Learning from experience: collaboration is critical for net zero success

EXCLUSIVE: Following on from the demise of UK battery hopeful Britishvolt, former Director of Communications and PR, Ben Kilbey, reflects on some of his learnings over the past two years. He looks to what the future may herald for the site in Northumberland and explains the necessity for correct policy to bolster the UK battery and electric vehicle industry.

Britishvolt’s demise was a very sad day. Not only for its dedicated and talented workforce, but also the country at large. 

The headlines quickly reversed from poster child to ugly duckling. A cruel endorsement of a company formed to do the right and responsible thing, yet in many ways, not fully equipped to build out the UK’s pomp and bluster around being a true battery superpower. 

The real fear for me now is the damage this will do for the UK and its attractiveness as a green tech investment hub. Already the headlines are questioning the Government’s self-imposed 2030 internal combustion cut-off date. But why? Fingers point at a start-up trying to do the unimaginable. But tell me this: who else was trying? Where is the policy that will attract the bigger names and brands to be as ambitious as a start-up? A start-up born out of a pandemic. 

The vision and belief were correct. Manufacture sustainable, low-carbon battery cells, creating the jobs and industry of the future. Utilise the UK’s word-class battery cell ecosystem, including the UK Battery Industrialisation Centre and Faraday Institution, and build out an industry that proved to the world that the UK can commercialise on its world-renowned research and development.

The reality is that building large battery manufacturing facilities is incredibly expensive. I do not need to go over the external factors that are now making raising money for pre-revenue start-ups incredibly difficult and battering household spending. No one is immune. The country went from pandemic to financial crisis, and now interest rates are rising, and the era of cheap money and tech spending sprees is drying up.

In my opinion, three factors culminated to the downfall of the UK’s first true battery champion.

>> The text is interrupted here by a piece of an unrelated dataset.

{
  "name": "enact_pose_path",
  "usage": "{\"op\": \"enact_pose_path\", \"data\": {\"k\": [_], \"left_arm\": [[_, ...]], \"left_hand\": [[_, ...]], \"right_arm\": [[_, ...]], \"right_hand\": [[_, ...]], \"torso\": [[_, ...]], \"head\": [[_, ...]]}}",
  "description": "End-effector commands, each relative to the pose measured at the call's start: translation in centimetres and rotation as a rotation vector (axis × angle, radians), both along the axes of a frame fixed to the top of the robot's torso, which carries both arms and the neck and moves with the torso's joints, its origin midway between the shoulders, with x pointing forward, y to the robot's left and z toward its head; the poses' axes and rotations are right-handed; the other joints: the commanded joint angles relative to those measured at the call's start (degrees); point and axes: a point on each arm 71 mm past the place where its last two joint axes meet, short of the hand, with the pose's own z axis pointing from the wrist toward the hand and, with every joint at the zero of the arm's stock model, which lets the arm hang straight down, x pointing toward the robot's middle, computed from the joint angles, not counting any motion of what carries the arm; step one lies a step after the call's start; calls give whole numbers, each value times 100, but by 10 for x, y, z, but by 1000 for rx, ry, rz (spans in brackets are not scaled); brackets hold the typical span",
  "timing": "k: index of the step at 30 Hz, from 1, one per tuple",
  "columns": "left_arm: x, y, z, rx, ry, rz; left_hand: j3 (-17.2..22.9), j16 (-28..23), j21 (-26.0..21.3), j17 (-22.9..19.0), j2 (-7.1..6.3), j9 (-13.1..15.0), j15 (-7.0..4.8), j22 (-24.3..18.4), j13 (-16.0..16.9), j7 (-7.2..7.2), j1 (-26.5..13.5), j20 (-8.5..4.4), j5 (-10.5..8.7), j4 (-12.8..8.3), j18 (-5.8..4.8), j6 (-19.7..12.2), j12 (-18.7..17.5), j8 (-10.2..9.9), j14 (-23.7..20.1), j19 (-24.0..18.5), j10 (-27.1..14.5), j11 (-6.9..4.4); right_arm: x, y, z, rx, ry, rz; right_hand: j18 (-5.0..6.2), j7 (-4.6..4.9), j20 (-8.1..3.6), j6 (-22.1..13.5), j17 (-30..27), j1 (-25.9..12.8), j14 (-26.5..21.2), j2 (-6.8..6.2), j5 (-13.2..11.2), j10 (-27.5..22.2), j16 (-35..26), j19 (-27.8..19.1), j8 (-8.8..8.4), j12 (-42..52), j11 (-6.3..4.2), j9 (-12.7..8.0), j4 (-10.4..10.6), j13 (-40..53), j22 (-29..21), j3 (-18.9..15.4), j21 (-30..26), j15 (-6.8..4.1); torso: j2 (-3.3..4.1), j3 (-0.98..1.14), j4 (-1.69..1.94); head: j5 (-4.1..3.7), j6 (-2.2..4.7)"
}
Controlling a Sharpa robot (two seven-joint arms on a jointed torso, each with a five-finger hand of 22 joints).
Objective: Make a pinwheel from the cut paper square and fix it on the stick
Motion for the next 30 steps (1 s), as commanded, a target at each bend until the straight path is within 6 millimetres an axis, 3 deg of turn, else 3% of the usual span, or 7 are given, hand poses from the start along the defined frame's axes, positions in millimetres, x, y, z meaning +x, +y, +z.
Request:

1. Policy and public/private partnership failed – this needs to be remedied for the UK to attract investment 
2. Financial markets crushed fund-raising for a business that is capital intensive 
3. Inexperience in building battery manufacturing facilities at enormous scale

That doesn’t mean it’s over. Not by a long shot. The site in Northumberland remains the best in the country for a Gigafactory, and the technologies developed by Dr Allan Paterson and his R&D team at Britishvolt showed increasing promise and success. 

Someone will build a successful battery manufacturing facility on the site in Northumberland. Britishvolt and its people paved the way. This should not be forgotten. The power of Britishvolt was its people, and many of them will continue to shine and deliver the UK’s energy transition ambitions. 

It seems that the UK does not yet fully grasp the importance of creating strategic national battery assets and that a battery factory cannot be expected to make a profit from day zero. It is about partnerships between public and private sectors to ensure energy security and independence.

Sadly, the lack of government support – owing to what some will call sensible milestones and others will call unachievable in times of crisis – and globally-perceived mismanagement of the economy in the last quarter of 2022, spooked other investors which caused a domino effect. 

Looking ahead, it is highly likely we will see increased mergers in the rapidly scaling global battery industry. We know there is only a finite amount of talented people with the necessary skills and experience to go round, so it will make sense to consolidate where possible to ensure delivery of sustainable battery products to Europe and the US. 

We will also likely see the Europeans increase their focus on building out battery cell capabilities to keep up with the US following the Inflation Reduction Act (IRA) in 2022. 

One thing is for sure, 2023 will be another huge year in the evolution of the battery industry. Do not expect moon shots, but more consistent and methodical improvements. A big challenge will also continue to be raw materials pricing and the net effect on battery cell costs. But, as is always the case, the cure for high prices is high prices.

Let us not do ourselves an injustice and allow one hurdle to destroy the country’s EV and battery ambitions. Net Zero is a must, not an if, and collaboration and teamwork are more essential than ever to make this a success. And it will be.

I am confident that a battery economy will thrive in the UK. We are building out an ecosystem of lithium refining, for instance with Green Lithium and Tees Valley Lithium, and it is logical to feed raw materials into home grown gigafactories. From challenges come opportunities, and the site in Northumberland offers a huge opportunity. Nobody said the energy transition will be easy.

In addition, we have a world class EV charging industry that will drive a data-led revolution and ensure that the UK remains a contender on the global EV map. 
Take my word: a battery manufacturing facility will be delivered on the site in Northumberland. Under which brand, time will tell. Let us take the learnings from the Britishvolt experience and ramp up our efforts for a clean air future for all. I reiterate, net-zero is a MUST, not an IF. 

Ben Kilbey, Founder of Communications Advisory Bald Voodoo.